My fry suddenly popped up last night in a different location, I assumed they had all been eaten. Sure enough this morning I see all the little fry back in their hole. I didn't think they were really mouth brooders? Also could they have been transporting the fry, that would make more sense.


----------



## sir_keith (Oct 30, 2018)

fishybuisness said:


> My fry suddenly popped up last night in a different location, I assumed they had all been eaten. Sure enough this morning I see all the little fry back in their hole. I didn't think they were really mouth brooders? Also could they have been transporting the fry, that would make more sense.


Great news! This is normal behavior: the parents will often move the fry from one depression in the substrate to another several times before the fry become free-swimming. They do this by carrying the fry in theirs mouths for short periods of time, but this is not 'mouth brooding.'

The most important thing to do right now is to keep an eye on the parents for any signs that they are getting overly aggressive with each other. Once the fry are free-swimming, the parents will be unable to defend them all, and they will be targets for predation by your other fishes. It's great to have the 4 other Alti's in this tank right now- they act as dithers and reinforce the pair bond, but the catfishes, not so much.


----------



## fishybuisness (Apr 3, 2020)

I think I will put a divider in that keeps out all the cories.


----------



## fishybuisness (Apr 3, 2020)

I now have another breeding pair of Bolivians they have already laid eggs and are fiercely guarding them! This is crazy, I think they might be more protective than the other parents. I will move the cories out of the aquarium!


----------



## sir_keith (Oct 30, 2018)

fishybuisness said:


> I now have another breeding pair of Bolivians they have already laid eggs and are fiercely guarding them! This is crazy, I think they might be more protective than the other parents. I will move the cories out of the aquarium!


Wow. I wish you were nearby; I'd take some of the little ones off your hands.

It's great to have two breeding pairs in one aquarium (provided they have enough room). The are so focussed on protecting their fry from other fishes that they are less likely to turn on each other. Keep us posted! :thumb:


----------



## fishybuisness (Apr 3, 2020)

My fry are now free swimming, I have set up a baby brine hatchery and have an extra 10g that I just sealed.
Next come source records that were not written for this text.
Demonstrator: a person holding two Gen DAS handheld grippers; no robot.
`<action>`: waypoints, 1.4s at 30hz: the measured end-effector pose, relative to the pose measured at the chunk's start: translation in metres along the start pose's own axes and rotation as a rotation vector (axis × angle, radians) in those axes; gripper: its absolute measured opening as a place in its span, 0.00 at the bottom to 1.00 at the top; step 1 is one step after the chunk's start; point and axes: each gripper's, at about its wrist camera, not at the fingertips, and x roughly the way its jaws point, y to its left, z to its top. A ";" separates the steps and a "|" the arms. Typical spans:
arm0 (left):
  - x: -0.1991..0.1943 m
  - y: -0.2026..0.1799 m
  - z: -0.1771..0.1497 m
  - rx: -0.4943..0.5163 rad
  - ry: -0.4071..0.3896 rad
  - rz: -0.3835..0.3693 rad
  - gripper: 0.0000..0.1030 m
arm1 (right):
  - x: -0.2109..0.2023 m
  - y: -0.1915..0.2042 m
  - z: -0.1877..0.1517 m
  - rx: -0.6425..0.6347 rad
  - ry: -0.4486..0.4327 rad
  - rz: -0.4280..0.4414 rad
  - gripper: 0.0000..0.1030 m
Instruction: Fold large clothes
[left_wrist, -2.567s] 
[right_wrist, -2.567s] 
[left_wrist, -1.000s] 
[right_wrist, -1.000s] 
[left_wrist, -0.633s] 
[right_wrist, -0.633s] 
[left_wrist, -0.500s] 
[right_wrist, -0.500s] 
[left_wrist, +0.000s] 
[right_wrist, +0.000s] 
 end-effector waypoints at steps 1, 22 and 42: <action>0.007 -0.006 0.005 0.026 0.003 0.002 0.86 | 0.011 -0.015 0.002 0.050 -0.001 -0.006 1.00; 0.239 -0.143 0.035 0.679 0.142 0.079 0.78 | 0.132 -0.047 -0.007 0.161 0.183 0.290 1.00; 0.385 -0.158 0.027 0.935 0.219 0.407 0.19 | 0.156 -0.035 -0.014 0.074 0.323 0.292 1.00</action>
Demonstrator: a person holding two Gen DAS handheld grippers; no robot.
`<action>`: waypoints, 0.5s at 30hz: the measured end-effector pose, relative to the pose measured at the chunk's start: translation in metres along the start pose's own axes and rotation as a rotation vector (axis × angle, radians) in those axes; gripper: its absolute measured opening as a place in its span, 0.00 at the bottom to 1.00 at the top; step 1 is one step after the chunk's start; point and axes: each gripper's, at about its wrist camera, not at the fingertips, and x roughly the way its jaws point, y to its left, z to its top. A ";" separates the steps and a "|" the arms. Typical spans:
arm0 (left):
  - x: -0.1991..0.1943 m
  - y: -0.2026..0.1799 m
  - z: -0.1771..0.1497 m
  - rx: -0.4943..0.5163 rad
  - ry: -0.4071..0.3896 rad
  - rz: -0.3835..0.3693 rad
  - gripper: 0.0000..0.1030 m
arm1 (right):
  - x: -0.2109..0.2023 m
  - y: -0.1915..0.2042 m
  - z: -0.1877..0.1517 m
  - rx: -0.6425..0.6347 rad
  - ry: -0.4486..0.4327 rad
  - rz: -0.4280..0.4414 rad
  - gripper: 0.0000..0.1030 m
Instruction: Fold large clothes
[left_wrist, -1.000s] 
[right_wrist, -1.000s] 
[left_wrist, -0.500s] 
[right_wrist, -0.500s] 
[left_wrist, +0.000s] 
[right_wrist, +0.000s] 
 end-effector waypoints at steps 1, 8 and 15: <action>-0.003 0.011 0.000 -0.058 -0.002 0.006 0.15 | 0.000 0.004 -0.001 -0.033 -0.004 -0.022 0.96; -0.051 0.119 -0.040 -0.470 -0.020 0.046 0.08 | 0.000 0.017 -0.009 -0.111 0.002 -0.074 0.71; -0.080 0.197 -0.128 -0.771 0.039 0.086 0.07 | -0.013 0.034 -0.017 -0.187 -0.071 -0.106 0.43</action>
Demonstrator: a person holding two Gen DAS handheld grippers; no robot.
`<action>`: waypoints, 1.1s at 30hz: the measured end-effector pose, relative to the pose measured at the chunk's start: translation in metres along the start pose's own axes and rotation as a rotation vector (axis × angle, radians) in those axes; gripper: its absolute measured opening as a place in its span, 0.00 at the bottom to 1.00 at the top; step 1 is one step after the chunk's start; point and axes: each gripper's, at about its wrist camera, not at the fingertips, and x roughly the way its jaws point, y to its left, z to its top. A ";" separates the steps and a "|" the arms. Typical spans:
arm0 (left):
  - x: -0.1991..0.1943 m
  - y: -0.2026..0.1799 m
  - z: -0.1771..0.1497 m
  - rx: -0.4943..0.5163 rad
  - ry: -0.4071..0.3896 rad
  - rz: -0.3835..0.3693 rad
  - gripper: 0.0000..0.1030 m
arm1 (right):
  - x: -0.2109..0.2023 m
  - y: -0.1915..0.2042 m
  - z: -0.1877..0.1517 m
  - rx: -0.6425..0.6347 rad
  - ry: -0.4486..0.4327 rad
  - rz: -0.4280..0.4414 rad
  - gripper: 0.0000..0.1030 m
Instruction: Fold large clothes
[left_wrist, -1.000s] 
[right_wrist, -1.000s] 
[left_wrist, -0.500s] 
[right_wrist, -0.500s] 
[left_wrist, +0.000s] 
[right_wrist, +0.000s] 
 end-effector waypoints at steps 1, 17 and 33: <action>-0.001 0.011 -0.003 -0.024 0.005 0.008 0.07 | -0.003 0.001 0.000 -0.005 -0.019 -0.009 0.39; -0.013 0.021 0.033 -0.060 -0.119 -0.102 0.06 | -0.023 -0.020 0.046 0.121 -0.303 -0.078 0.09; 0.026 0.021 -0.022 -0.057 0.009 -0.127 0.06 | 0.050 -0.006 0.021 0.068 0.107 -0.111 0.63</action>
I heard that parents might eat their fry in preparation for spawning again. So I hope to move the fry soon. Unfortunately my other pair's eggs got eaten last night. I suspect my plecos, I might give them a couple more tries before I pull the eggs.


----------



## fishybuisness (Apr 3, 2020)

I have a question I have a sandy bare bottom aquarium for the rams I can use for a grow out tank it's 10gallons. I would like to move the babies and maybe the parents, I have a large turkey baster that I use for feed brine shrimp and bloodworms. Could I suck them up put them in a bowl and then move them, or should I use me shrimp net, it's very fine so babies won't get caught!
Any help is very much appreciated!


----------



## sir_keith (Oct 30, 2018)

Fry that small are super delicate, and there is no good way to move them. The turkey baster is a bad idea: it generates too much shear force and will damage the fry. I'd leave them where they are; these two fishes have been great parents so far; why not trust them to raise the fry?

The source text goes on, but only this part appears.